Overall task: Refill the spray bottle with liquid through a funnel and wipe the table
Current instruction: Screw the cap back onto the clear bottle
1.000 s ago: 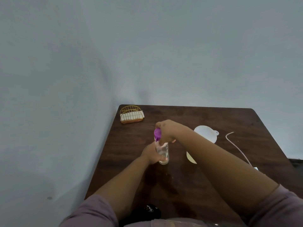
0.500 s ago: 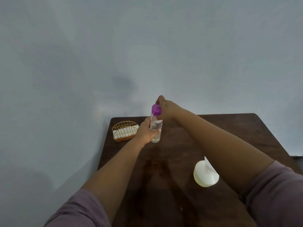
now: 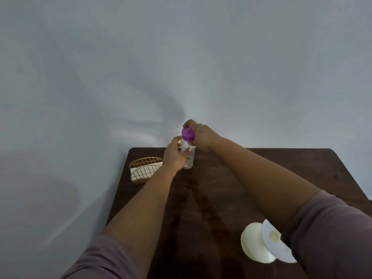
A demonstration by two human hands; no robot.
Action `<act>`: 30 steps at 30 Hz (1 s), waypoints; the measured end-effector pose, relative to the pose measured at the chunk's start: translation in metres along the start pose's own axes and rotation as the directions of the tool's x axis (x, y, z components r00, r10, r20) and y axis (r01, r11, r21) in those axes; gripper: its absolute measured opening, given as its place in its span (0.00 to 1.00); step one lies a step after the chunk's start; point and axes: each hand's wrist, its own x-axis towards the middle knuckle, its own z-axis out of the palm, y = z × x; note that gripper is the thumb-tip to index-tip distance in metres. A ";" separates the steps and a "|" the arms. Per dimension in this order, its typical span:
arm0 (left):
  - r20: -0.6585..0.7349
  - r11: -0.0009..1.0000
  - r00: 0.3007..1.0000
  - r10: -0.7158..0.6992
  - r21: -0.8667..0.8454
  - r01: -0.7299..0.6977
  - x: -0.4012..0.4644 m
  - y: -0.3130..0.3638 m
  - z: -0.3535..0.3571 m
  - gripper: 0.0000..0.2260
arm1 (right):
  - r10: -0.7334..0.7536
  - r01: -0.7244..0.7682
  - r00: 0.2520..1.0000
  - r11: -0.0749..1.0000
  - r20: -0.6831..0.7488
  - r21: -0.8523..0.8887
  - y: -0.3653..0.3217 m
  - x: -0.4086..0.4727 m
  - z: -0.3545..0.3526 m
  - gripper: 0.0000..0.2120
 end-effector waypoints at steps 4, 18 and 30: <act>0.000 1.000 1.000 0.021 0.013 -0.021 0.005 -0.005 -0.001 0.26 | -0.029 0.029 0.999 0.999 -0.018 0.025 0.004 0.006 0.007 0.30; -0.118 1.000 0.993 -0.007 -0.005 0.006 -0.018 -0.001 -0.003 0.34 | 0.054 -0.043 0.992 0.995 -0.115 0.092 -0.007 -0.019 0.016 0.40; -0.329 0.984 0.929 0.171 0.018 -0.175 -0.103 0.020 0.006 0.23 | 0.259 -0.208 0.924 0.958 -0.282 0.199 -0.009 -0.119 0.028 0.36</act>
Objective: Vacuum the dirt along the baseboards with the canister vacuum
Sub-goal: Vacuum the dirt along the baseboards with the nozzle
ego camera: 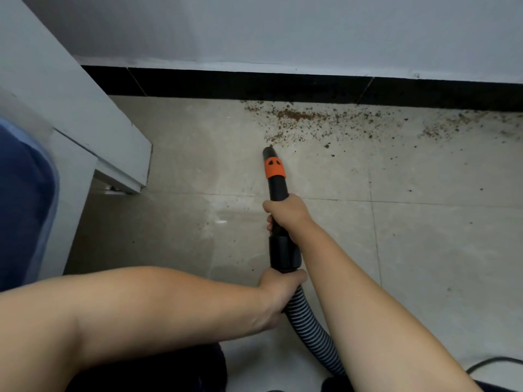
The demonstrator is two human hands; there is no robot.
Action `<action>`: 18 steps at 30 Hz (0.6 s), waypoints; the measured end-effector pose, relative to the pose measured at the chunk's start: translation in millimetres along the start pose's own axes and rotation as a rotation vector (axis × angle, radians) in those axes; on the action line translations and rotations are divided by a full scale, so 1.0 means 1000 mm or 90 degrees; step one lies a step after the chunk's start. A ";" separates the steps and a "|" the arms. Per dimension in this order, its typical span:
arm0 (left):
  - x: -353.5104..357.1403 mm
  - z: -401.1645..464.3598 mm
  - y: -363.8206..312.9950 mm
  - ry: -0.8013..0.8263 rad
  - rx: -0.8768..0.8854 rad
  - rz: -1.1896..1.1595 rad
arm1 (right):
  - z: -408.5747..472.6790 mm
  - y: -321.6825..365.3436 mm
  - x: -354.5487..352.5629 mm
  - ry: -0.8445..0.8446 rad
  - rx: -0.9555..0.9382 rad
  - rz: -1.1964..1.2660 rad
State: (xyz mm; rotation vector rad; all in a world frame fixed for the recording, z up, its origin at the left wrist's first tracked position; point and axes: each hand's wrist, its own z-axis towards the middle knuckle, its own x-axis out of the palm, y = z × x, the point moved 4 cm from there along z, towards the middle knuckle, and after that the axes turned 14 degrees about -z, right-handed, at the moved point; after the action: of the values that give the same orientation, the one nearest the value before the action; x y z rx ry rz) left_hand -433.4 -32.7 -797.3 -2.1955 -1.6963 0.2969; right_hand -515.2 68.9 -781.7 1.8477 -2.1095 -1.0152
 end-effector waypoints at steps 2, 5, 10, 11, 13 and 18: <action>0.011 0.001 0.002 0.035 0.008 0.006 | 0.000 -0.008 -0.014 -0.036 0.017 0.029; 0.038 0.001 0.012 0.086 0.008 0.046 | -0.001 -0.027 -0.046 -0.088 0.047 0.074; 0.080 -0.005 0.013 0.123 -0.007 0.073 | 0.000 -0.044 -0.093 -0.146 0.076 0.092; 0.084 -0.004 0.012 0.123 -0.005 0.074 | 0.001 -0.044 -0.098 -0.150 0.076 0.098; 0.086 -0.001 0.009 0.117 -0.003 0.067 | 0.005 -0.041 -0.100 -0.149 0.072 0.104; 0.068 0.004 0.001 0.084 0.003 0.017 | 0.014 -0.026 -0.077 -0.111 0.043 0.071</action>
State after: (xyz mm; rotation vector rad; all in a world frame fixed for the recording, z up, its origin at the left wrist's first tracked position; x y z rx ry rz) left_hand -416.3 33.3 -798.6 -2.1843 -1.5959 0.1577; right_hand -484.4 145.3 -783.3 1.7036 -2.3436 -1.1295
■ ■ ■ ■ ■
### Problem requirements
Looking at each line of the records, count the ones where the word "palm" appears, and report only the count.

### Answer to this task
2